SUPPLIED MATERIAL>
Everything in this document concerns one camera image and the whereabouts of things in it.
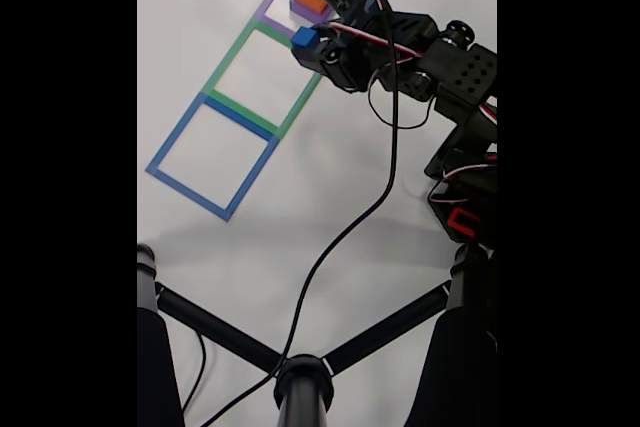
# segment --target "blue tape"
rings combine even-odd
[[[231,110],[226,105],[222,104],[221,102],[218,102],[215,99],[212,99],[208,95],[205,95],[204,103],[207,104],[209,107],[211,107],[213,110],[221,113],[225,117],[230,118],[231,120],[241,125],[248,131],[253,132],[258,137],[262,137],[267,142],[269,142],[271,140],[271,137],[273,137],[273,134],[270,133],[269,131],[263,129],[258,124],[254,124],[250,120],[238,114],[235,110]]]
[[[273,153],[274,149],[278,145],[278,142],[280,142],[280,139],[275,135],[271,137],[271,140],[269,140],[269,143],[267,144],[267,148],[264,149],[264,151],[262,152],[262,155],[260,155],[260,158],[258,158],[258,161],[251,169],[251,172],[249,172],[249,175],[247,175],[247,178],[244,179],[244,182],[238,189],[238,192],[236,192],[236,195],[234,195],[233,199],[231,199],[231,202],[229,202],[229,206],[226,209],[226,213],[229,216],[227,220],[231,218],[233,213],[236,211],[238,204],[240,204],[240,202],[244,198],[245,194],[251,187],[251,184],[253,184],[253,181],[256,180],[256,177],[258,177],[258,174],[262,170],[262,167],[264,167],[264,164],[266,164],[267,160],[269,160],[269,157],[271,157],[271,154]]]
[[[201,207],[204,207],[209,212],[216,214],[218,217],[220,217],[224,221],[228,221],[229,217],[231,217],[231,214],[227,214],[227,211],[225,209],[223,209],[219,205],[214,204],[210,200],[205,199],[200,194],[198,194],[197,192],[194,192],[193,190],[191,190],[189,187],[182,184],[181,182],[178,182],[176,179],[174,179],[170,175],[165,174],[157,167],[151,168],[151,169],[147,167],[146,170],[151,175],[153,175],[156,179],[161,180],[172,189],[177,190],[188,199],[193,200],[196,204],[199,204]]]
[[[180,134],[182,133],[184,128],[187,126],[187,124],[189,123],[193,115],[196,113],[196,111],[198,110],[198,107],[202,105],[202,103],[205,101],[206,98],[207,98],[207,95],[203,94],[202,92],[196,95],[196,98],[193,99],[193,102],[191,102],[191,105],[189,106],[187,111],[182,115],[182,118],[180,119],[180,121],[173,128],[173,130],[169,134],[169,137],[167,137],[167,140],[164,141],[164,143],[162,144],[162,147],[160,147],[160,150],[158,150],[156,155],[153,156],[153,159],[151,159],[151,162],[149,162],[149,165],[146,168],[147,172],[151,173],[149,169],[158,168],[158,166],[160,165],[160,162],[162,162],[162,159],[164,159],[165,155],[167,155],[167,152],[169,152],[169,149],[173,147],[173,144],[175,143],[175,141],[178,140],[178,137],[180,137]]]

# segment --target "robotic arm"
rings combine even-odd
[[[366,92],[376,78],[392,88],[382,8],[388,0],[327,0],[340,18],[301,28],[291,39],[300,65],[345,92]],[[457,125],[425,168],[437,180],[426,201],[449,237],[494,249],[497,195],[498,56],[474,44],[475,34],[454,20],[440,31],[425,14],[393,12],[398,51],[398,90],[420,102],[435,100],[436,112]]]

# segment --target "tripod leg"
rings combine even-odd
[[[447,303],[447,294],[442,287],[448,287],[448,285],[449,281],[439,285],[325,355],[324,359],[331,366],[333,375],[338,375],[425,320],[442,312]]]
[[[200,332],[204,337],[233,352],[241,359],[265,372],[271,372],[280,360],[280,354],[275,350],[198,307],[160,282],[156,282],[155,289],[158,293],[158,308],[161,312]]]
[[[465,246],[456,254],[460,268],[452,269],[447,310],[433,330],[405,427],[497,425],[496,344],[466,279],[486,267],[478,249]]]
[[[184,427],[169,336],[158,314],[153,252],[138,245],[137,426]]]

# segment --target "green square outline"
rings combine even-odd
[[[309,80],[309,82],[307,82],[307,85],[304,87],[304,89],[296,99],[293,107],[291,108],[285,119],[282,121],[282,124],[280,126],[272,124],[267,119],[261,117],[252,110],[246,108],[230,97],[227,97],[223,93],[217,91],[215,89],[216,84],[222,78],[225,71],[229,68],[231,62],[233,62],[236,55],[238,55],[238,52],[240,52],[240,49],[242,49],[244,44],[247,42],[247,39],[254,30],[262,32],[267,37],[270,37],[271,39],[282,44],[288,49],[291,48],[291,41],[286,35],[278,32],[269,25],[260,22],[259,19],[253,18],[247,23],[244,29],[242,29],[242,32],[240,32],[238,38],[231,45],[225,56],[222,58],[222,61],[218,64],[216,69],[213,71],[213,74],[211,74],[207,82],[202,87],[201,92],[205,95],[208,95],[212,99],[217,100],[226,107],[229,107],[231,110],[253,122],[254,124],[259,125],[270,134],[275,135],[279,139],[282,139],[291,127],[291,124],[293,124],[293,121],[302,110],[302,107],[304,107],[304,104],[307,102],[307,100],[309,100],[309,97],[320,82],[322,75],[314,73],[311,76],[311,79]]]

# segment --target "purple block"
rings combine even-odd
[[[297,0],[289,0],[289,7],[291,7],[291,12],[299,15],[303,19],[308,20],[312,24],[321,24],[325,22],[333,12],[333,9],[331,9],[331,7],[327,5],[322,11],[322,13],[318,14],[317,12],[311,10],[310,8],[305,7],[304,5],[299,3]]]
...
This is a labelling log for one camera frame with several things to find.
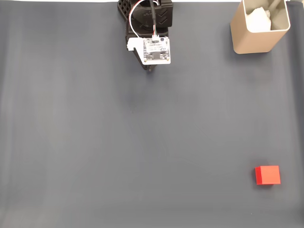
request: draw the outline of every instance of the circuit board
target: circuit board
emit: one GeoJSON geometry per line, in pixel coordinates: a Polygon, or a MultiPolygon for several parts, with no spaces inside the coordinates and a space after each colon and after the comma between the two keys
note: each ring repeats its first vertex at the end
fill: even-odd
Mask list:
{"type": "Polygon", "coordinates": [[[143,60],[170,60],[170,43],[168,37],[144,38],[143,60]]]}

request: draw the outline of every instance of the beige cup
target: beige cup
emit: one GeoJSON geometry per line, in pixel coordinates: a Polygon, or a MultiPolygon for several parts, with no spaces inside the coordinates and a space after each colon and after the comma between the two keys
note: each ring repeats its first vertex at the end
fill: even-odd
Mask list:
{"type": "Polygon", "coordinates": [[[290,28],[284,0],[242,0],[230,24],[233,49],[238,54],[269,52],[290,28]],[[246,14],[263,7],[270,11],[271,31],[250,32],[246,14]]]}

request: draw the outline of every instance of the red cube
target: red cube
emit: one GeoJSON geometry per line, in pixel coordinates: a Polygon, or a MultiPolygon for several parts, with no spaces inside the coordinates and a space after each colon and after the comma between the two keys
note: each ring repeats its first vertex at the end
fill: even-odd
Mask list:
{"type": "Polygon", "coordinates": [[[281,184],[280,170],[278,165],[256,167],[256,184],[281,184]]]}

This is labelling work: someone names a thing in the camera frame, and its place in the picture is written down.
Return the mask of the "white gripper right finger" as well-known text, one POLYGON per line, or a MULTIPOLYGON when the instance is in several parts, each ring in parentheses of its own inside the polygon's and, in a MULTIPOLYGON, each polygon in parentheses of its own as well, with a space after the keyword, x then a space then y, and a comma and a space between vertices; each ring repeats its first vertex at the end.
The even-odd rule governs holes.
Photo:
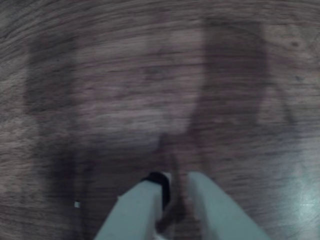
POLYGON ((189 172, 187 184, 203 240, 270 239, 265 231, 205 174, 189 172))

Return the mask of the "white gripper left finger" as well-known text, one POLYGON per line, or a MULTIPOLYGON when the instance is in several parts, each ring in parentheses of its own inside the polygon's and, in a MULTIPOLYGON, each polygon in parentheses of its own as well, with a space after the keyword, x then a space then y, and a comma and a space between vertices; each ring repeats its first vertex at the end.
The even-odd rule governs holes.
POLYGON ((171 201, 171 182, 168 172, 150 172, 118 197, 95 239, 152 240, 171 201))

TO DO> Given the data above, transcribe exactly the lines from the one containing "request: draw the outline of every instance of the circuit" down to the one containing "target: beige cup", and no others.

SOLUTION TO THIS PROBLEM>
request: draw the outline of every instance of the circuit board
target: circuit board
emit: one GeoJSON geometry per line, in pixel coordinates: a Polygon, or a MultiPolygon for several parts, with no spaces inside the coordinates and a space after each colon and after the comma between the two keys
note: each ring repeats its first vertex at the end
fill: even-odd
Mask list:
{"type": "Polygon", "coordinates": [[[143,60],[170,60],[170,43],[168,37],[144,38],[143,60]]]}

request: draw the outline of every instance of the beige cup
target: beige cup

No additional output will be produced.